■ **PROBLEM**:
For every line in the records below that holds "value", make a copy.

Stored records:

.....

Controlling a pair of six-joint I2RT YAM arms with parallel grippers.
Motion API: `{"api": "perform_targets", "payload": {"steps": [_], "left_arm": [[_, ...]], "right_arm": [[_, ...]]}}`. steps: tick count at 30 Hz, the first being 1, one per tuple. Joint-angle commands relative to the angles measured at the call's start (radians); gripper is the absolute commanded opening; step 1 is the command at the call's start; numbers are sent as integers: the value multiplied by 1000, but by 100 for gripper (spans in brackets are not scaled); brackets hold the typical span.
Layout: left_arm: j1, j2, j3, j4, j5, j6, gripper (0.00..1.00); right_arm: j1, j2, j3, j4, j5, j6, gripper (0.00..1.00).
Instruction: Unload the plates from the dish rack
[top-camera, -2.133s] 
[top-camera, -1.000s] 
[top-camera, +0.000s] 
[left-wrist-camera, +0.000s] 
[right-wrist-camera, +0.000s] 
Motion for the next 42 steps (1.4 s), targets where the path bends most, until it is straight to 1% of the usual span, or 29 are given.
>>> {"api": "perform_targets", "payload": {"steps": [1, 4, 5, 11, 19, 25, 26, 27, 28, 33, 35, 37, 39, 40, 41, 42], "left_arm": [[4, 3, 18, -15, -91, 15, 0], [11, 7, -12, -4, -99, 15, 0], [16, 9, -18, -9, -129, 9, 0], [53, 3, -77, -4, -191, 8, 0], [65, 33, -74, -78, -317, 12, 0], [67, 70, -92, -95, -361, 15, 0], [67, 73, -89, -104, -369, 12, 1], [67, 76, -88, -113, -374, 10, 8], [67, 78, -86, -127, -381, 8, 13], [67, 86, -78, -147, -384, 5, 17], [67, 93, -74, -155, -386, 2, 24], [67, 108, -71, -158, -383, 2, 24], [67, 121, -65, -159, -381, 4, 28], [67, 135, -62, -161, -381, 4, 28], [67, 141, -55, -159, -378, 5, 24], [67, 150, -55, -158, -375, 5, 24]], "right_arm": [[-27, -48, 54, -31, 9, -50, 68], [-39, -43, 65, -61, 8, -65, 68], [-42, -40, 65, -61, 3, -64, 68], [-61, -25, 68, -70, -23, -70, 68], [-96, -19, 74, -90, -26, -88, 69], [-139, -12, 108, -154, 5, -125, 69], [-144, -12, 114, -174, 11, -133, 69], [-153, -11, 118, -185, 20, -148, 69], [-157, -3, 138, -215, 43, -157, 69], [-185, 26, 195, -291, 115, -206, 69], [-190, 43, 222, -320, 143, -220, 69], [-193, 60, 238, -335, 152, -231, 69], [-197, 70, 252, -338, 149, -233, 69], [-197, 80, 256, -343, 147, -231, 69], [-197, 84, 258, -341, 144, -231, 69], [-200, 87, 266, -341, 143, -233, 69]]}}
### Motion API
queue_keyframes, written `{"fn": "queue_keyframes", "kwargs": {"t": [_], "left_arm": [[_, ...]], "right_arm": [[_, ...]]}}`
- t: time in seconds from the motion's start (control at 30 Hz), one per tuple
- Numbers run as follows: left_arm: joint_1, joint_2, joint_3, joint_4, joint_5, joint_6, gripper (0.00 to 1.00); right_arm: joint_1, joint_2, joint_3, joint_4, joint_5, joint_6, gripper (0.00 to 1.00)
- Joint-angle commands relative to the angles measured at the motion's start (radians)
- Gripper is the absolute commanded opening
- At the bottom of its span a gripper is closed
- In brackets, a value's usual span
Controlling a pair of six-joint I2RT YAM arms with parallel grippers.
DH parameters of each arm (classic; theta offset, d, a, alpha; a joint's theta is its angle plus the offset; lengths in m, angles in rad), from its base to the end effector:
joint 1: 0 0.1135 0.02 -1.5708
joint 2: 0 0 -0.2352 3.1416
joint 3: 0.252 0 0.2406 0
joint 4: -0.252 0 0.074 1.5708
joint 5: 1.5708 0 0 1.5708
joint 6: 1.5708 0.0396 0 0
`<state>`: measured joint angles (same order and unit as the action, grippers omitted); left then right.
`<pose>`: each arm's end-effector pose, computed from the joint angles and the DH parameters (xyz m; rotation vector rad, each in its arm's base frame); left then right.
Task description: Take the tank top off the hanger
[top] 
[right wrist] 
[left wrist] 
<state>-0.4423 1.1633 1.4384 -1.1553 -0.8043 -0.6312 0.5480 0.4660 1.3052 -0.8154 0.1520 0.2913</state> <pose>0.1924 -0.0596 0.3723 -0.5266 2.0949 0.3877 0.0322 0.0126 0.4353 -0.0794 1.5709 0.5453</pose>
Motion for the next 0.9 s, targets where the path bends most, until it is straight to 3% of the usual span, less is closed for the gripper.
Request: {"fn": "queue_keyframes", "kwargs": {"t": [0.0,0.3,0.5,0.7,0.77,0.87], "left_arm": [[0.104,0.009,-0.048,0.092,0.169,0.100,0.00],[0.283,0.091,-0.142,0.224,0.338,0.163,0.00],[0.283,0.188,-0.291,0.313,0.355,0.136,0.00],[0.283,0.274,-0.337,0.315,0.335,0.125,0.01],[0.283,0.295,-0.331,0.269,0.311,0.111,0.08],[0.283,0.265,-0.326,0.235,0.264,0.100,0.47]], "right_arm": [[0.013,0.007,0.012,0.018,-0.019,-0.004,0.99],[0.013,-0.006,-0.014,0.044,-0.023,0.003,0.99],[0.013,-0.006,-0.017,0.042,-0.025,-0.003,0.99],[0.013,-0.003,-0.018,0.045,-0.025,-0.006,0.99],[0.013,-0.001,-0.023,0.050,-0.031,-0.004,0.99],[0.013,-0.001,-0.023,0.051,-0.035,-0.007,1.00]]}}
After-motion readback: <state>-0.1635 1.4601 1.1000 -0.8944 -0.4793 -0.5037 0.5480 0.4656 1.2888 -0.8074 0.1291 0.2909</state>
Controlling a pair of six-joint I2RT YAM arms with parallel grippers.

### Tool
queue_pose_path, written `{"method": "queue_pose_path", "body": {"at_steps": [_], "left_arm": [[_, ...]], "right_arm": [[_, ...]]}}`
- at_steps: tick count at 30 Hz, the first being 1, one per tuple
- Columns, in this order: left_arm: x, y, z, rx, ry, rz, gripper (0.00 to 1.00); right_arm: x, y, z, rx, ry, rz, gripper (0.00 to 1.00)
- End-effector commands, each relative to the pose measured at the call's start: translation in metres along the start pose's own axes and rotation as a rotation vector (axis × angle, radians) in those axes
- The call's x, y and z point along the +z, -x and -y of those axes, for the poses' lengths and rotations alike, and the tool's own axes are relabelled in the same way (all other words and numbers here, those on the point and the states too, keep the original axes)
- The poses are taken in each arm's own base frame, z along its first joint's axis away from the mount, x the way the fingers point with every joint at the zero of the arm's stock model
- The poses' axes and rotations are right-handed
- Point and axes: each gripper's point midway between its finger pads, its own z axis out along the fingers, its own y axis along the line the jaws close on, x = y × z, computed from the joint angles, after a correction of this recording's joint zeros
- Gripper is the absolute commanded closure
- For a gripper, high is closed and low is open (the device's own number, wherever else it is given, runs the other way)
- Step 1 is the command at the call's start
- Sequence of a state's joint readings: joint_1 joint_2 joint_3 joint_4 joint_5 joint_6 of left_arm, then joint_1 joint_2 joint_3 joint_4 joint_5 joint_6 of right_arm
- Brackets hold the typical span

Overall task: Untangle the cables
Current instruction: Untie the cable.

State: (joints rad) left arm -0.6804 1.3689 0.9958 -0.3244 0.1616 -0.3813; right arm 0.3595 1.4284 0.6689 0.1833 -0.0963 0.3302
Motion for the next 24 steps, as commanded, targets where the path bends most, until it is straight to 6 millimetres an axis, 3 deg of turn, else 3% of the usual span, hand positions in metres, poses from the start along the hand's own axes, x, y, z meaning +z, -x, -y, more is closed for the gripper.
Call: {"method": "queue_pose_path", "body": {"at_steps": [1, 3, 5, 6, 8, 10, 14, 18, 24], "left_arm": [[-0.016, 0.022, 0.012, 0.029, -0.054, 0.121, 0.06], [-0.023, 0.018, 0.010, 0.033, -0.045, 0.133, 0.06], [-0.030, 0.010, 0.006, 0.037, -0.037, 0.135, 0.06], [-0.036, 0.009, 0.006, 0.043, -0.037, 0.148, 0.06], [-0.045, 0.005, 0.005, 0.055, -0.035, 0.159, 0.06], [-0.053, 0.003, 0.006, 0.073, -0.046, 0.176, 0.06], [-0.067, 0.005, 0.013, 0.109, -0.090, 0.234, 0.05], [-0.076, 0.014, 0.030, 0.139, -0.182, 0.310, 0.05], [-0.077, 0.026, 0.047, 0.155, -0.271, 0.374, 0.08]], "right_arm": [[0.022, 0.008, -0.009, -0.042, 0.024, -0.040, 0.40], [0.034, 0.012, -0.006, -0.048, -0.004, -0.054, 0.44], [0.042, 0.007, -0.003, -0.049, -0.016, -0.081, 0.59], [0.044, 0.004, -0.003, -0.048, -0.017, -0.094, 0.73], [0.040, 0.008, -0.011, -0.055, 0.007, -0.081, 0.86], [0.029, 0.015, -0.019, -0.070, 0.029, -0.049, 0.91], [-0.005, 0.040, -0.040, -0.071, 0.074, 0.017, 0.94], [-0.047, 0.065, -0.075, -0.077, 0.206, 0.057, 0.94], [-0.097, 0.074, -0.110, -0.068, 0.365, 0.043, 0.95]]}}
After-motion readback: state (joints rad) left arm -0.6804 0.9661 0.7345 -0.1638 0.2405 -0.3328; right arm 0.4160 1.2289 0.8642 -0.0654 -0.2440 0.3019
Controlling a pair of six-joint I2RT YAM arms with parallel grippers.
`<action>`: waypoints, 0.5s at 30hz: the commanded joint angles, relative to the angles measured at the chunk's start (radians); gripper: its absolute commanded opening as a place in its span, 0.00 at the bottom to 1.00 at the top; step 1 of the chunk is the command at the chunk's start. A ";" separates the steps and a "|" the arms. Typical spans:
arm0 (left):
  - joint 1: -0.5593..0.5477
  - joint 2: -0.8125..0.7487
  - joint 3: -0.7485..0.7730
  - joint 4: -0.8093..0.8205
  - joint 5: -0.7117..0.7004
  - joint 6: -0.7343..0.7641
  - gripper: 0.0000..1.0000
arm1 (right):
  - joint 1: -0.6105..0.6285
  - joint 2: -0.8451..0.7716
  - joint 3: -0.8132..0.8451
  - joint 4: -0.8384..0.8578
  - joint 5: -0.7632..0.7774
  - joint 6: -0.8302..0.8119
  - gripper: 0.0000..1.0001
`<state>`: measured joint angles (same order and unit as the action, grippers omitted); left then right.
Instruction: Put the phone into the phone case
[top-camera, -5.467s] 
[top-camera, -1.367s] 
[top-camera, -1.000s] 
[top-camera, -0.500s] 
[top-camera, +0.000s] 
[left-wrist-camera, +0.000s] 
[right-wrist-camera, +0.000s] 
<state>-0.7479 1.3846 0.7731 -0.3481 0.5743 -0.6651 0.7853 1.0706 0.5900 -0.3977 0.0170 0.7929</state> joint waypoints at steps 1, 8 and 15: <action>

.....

■ **WRITTEN REPLY**:
Motion API: `{"api": "perform_targets", "payload": {"steps": [_], "left_arm": [[_, ...]], "right_arm": [[_, ...]]}}`. steps: tick count at 30 Hz, the first being 1, one per tuple. Joint-angle commands relative to the angles measured at the call's start (radians); gripper is the absolute commanded opening; step 1 is the command at the call's start; numbers are sent as integers: the value multiplied by 1000, but by 100 for gripper (spans in brackets are not scaled); brackets hold the typical span.
- In brackets, a value's usual span

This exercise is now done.